The ability of an organism to recognize invading pathogens, infected cells, or cancerous cells and kill them without causing excessive damage to itself is essential for survival. From fish to frogs to humans, all of the ~60,000 vertebrate species on earth use sophisticated immune cells to "inspect" every other cell in their body to determine if it is friend or foe. These immune cells possess a large number of protein receptors on their surface that work to maintain the peace. Many of these receptors are designed to recognize specific types of pathogens, forming a front line of defense. However, pathogens typically reproduce quickly, allowing them to evolve or change faster than most vertebrates and thereby develop ways to escape detection. In response, vertebrates have evolved a complex immune system that includes large groups of receptors that evolve faster than most other proteins and are specialized for anticipated as well as unanticipated pathogens. Fish represent half of all vertebrates and, as a group, are a great model for studying the genetic basis of these defenses. This project will use new and existing genomic data from numerous fish species to determine the origins of these receptors and study how these receptors have evolved to achieve the diversity observed today. Using fish as a model, this work will reveal fundamental aspects of immunity in all vertebrates. Data collected from this project will be incorporated into multiple new exhibits at the North Carolina Museum of Natural Sciences.

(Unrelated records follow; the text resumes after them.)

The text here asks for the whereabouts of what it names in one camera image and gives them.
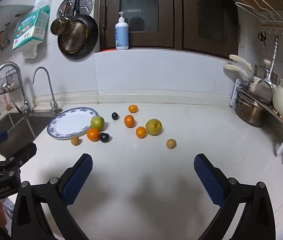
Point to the blue lotion pump bottle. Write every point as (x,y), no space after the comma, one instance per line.
(122,33)

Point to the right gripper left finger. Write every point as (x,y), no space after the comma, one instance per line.
(29,220)

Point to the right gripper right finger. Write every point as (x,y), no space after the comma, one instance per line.
(257,219)

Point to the blue white porcelain plate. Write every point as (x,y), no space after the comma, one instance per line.
(71,123)

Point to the steel cooking pot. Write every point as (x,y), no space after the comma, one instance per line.
(249,111)

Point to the round metal steamer rack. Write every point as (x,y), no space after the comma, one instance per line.
(67,7)

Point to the black frying pan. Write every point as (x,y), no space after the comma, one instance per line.
(93,34)

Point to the black scissors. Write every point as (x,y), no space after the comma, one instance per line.
(262,38)

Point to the small orange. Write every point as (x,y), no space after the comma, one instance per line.
(141,132)
(133,108)

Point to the brown longan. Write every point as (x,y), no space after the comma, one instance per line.
(75,141)
(171,143)

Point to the stainless steel sink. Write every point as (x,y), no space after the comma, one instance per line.
(22,130)

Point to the black wire basket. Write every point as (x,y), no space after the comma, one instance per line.
(9,82)

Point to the metal dish rack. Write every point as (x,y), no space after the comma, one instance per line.
(241,87)

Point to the yellow green pear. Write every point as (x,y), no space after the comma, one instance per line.
(154,127)

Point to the white wire hanger rack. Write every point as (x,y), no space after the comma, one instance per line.
(269,17)

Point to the lower cream knife handle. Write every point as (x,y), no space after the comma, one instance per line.
(234,68)

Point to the green tissue box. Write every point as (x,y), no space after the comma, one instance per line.
(30,31)

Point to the brass ladle cup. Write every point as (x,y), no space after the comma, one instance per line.
(60,26)

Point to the large orange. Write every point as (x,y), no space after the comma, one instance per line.
(93,134)

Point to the brass perforated strainer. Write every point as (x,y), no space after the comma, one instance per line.
(74,40)

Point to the dark wooden window frame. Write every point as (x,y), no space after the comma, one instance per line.
(204,26)

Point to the large chrome pull faucet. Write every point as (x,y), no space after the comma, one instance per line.
(26,108)

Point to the upper cream knife handle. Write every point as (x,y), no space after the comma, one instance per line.
(242,61)

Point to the dark plum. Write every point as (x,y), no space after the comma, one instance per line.
(104,137)
(115,116)

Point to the cream knife handle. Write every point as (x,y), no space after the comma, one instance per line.
(242,61)
(234,68)

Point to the green apple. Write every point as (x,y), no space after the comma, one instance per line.
(98,123)

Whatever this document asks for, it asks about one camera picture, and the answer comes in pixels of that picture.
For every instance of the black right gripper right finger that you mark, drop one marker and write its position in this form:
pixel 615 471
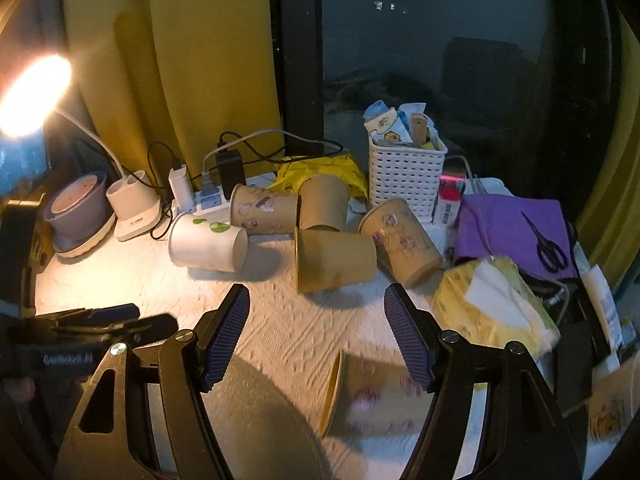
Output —
pixel 524 435

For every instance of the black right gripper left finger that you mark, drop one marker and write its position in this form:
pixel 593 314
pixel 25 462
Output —
pixel 111 436

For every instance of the brown paper cup near gripper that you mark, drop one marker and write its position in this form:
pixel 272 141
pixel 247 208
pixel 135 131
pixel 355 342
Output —
pixel 371 399

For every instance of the white paper cup green print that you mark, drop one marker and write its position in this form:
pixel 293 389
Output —
pixel 198 243

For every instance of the brown printed cup lying right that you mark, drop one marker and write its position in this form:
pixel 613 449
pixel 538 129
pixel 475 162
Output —
pixel 404 249

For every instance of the brown printed cup lying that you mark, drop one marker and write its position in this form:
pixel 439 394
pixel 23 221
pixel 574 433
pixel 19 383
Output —
pixel 404 249
pixel 263 212

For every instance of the brown printed cup lying left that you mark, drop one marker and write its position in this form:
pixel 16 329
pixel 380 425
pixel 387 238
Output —
pixel 263 212

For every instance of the plain brown cup lying centre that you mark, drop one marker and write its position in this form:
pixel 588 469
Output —
pixel 331 259

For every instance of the plain brown cup upright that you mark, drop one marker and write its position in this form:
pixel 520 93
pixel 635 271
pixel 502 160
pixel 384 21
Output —
pixel 323 203

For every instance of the yellow tissue pack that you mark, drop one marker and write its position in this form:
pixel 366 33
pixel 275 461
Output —
pixel 488 303

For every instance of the black scissors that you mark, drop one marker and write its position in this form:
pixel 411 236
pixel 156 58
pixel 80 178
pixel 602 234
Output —
pixel 550 254

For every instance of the purple cloth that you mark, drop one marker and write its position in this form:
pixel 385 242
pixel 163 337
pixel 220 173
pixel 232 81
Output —
pixel 492 225

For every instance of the purple bowl on saucer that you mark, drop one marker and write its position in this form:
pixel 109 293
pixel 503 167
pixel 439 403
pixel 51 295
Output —
pixel 80 215

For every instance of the white power strip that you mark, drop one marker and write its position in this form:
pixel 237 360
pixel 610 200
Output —
pixel 213 207

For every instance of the white charger plug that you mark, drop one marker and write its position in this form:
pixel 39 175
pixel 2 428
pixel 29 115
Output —
pixel 181 188

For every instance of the pink white small box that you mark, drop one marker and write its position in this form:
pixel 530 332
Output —
pixel 448 201

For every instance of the black power adapter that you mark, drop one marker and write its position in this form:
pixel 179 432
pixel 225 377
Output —
pixel 230 169

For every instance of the yellow plastic bag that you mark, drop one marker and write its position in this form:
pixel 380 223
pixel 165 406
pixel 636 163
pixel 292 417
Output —
pixel 294 172

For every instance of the white plastic lattice basket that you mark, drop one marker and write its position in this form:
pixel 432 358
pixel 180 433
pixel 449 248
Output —
pixel 412 174

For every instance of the white desk lamp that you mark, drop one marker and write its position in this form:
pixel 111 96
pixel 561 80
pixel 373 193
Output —
pixel 33 97

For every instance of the yellow curtain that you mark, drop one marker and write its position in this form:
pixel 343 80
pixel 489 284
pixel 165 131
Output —
pixel 180 72

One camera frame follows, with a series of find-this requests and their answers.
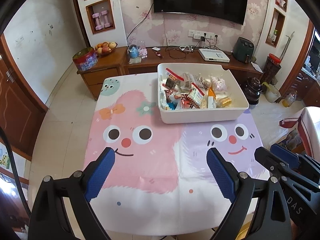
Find yellow liquid plastic bottle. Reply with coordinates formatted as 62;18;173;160
282;90;297;107

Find dark brown ceramic jar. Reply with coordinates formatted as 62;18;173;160
240;77;263;106

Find red date snack bag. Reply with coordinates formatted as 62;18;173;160
178;96;200;109

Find dark woven basket red lid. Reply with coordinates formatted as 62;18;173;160
260;54;281;83

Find blue foil snack packet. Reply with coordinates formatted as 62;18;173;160
164;102;177;111

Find brown wooden tv cabinet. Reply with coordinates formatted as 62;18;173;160
76;45;263;100

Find white wall power strip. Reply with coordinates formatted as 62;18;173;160
188;30;218;40

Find fruit bowl with apples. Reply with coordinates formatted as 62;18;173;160
94;42;118;57

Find orange box snack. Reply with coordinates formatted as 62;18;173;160
208;87;216;99

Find pink wrapped snack pack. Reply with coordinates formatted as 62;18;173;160
210;76;227;93

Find white red snack packet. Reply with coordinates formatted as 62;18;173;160
188;82;204;104

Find pink toy figure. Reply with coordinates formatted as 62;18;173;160
138;46;148;59

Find pink dumbbells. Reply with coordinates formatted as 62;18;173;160
92;10;111;31

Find red round cookie tin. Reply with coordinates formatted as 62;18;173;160
73;47;98;72

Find cartoon pink purple tablecloth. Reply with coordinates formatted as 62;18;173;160
85;73;268;236

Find white plastic storage bin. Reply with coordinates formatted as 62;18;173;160
157;63;249;124

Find white plastic bucket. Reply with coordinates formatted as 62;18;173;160
263;82;281;103

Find blue snow globe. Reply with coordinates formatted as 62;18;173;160
128;44;139;59

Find white set-top box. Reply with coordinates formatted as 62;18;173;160
199;48;230;63

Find dark green air fryer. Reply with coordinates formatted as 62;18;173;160
233;37;254;63

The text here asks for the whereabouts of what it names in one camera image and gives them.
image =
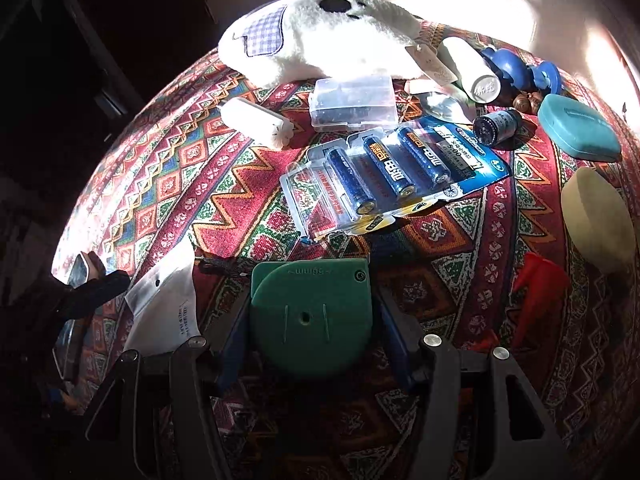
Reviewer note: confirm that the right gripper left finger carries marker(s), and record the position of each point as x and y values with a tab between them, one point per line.
232	352

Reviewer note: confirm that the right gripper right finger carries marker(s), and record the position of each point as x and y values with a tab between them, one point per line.
403	339

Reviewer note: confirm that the green tape measure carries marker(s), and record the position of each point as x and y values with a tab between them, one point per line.
312	317

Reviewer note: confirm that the clear bag with round pad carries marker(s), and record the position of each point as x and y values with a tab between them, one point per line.
163	304

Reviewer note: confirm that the red cloth pouch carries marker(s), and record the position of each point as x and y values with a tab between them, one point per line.
538	292

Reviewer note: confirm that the blue battery blister pack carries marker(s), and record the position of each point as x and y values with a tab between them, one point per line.
366	181

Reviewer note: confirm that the small candle light bulb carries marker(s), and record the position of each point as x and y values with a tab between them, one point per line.
264	126

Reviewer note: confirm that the clear plastic case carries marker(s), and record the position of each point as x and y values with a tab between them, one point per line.
353	104

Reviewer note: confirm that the white cylindrical tube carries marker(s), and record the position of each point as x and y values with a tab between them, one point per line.
476	78

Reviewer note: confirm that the teal glasses case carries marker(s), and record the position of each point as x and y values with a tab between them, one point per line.
578	129

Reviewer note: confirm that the blue plastic toy figure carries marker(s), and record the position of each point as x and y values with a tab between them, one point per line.
544	77

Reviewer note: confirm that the white plush bear gingham patch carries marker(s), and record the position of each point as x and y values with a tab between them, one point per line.
289	40

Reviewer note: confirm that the patterned red tablecloth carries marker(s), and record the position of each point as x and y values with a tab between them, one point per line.
178	171

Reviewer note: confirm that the beige oval sponge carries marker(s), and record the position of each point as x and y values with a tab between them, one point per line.
598	222

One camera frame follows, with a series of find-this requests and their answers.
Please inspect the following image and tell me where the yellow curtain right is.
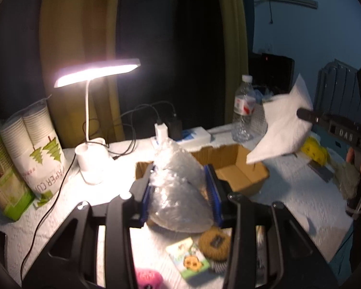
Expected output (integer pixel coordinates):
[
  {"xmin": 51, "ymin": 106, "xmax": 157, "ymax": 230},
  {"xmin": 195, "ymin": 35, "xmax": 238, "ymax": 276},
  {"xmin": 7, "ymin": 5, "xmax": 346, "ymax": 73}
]
[{"xmin": 220, "ymin": 0, "xmax": 248, "ymax": 123}]

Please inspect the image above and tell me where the cartoon green tissue packet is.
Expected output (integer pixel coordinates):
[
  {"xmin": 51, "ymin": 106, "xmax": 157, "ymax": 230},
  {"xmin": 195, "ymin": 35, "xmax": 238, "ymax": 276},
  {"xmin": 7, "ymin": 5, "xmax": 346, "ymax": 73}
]
[{"xmin": 166, "ymin": 237, "xmax": 210, "ymax": 281}]

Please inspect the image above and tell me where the yellow wipes packet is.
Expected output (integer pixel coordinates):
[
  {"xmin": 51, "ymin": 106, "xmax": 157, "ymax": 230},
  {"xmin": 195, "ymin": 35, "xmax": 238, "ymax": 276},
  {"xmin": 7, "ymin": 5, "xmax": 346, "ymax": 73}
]
[{"xmin": 301, "ymin": 136, "xmax": 329, "ymax": 166}]

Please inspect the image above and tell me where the white perforated basket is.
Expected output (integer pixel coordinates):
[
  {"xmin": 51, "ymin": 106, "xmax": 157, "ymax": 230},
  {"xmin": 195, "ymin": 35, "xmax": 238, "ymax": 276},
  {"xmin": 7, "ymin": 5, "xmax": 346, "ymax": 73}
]
[{"xmin": 250, "ymin": 97, "xmax": 268, "ymax": 135}]

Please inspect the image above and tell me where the black computer monitor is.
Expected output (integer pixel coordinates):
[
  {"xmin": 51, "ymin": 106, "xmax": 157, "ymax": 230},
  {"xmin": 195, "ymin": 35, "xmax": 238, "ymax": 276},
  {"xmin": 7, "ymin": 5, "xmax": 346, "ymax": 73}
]
[{"xmin": 249, "ymin": 53, "xmax": 295, "ymax": 95}]

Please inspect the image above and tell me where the grey folding chair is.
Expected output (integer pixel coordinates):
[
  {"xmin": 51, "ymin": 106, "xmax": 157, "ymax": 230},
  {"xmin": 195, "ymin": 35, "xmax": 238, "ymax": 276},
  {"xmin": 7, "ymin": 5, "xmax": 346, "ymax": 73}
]
[{"xmin": 314, "ymin": 59, "xmax": 361, "ymax": 124}]

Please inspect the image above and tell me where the green paper cup pack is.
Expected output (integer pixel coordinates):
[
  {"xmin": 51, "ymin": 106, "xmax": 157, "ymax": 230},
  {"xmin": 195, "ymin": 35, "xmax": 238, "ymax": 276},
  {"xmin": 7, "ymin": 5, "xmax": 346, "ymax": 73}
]
[{"xmin": 0, "ymin": 136, "xmax": 34, "ymax": 221}]

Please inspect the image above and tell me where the clear water bottle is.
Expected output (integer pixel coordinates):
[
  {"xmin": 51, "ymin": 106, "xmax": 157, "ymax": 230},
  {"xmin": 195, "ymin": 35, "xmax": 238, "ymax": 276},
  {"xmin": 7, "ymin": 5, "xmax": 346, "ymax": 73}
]
[{"xmin": 232, "ymin": 75, "xmax": 256, "ymax": 144}]

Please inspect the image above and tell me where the white paper towel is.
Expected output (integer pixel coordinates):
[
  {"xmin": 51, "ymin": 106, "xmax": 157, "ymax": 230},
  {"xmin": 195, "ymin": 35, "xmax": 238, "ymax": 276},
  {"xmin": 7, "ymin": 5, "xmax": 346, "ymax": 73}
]
[{"xmin": 246, "ymin": 75, "xmax": 313, "ymax": 164}]

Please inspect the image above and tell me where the black lamp cable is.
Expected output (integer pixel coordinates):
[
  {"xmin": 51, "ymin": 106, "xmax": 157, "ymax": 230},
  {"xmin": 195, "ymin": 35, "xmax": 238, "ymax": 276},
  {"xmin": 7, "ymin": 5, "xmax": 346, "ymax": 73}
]
[{"xmin": 20, "ymin": 100, "xmax": 179, "ymax": 283}]

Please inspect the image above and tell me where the white usb charger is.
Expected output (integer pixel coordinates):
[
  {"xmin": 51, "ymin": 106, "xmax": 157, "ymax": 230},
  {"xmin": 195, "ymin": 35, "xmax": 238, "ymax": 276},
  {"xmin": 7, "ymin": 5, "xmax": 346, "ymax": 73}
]
[{"xmin": 155, "ymin": 123, "xmax": 168, "ymax": 145}]

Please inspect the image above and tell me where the white paper cup pack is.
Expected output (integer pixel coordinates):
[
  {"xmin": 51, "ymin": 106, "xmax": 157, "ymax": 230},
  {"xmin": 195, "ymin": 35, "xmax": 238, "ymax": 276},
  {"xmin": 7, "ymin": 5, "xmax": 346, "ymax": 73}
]
[{"xmin": 0, "ymin": 99, "xmax": 67, "ymax": 207}]

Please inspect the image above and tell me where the dark smartphone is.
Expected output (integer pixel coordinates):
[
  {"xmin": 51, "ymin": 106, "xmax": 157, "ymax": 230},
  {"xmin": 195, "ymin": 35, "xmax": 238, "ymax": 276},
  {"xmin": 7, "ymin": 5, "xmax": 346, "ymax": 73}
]
[{"xmin": 308, "ymin": 160, "xmax": 334, "ymax": 183}]

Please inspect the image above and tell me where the brown cardboard box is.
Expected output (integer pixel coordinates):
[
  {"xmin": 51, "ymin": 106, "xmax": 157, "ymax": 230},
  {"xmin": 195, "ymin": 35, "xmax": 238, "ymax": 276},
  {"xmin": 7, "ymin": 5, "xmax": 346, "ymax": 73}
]
[{"xmin": 135, "ymin": 144, "xmax": 269, "ymax": 196}]

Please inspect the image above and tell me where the black phone left edge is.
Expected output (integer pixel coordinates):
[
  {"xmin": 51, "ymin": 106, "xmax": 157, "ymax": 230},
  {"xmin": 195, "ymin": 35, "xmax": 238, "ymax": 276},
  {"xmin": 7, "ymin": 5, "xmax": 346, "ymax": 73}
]
[{"xmin": 0, "ymin": 231, "xmax": 7, "ymax": 269}]

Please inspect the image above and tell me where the pink fluffy object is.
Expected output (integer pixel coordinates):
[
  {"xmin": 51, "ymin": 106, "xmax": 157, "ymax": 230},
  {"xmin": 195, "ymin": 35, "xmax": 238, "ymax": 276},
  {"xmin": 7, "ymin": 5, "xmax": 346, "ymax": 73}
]
[{"xmin": 135, "ymin": 269, "xmax": 164, "ymax": 289}]

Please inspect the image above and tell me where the black power adapter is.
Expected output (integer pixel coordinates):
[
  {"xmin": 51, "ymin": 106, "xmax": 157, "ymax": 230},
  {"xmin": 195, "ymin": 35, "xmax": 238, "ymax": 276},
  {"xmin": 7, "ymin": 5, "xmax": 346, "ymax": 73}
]
[{"xmin": 168, "ymin": 114, "xmax": 182, "ymax": 141}]

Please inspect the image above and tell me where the clear bubble wrap bag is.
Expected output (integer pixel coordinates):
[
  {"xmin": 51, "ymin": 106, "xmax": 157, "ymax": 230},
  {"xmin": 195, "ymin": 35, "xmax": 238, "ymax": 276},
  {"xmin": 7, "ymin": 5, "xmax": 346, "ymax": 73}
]
[{"xmin": 148, "ymin": 138, "xmax": 214, "ymax": 234}]

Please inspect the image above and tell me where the white desk lamp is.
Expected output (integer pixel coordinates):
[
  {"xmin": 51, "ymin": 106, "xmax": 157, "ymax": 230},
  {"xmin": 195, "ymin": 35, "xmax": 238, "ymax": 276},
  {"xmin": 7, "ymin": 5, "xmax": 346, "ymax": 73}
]
[{"xmin": 53, "ymin": 58, "xmax": 142, "ymax": 186}]

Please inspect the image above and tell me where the white blue small box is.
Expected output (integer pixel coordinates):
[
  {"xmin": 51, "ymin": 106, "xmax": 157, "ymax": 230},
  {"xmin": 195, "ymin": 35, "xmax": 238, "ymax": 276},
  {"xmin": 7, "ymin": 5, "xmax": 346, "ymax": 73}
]
[{"xmin": 177, "ymin": 127, "xmax": 211, "ymax": 147}]

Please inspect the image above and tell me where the brown plush pouch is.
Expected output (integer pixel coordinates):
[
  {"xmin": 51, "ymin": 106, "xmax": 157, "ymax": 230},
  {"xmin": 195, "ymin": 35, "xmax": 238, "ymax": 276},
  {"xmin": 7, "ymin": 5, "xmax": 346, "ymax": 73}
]
[{"xmin": 198, "ymin": 226, "xmax": 230, "ymax": 262}]

Ray-finned fish (Actinopterygii) constitute over half of the extant vertebrates on earth, making them a powerful system for understanding the genetic and functional evolution of immune genes. Fish not only share certain immune gene families with mammals, but also encode a number of highly diverse "fish-specific" immune gene families. Understanding the factors that underlie the diversification of gene families involved in immunity is critical for explaining the origins and sub-/neo-functionalization of new genes and for understanding the molecular basis of pathogen recognition and resistance. In order to provide an in-depth understanding of the origins of vertebrate immune gene families and their diversification dynamics, this project will integrate a phylogenetic comparative framework with new and existing transcriptome and genomic sequence data from multiple ray-finned fish lineages to determine how genomic architecture impacts the rate and mechanism of gene family evolution. This project will also evaluate the interdependence between genetically encoded markers of self and their candidate receptors. In total, this project will illuminate the evolution of recognition mechanisms that delineate self from non-self in all ray-finned fish, and reveal novel insight into both conserved and divergent means of accomplishing this critical immune function. Finally, this project will enable the creation of media content and interactive exhibits at the North Carolina Museum of Natural Sciences including a virtual reality and augmented reality video-game that teaches visitors fundamental aspects of how immune systems function.
This award reflects NSF's statutory mission and has been deemed worthy of support through evaluation using the Foundation's intellectual merit and broader impacts review criteria.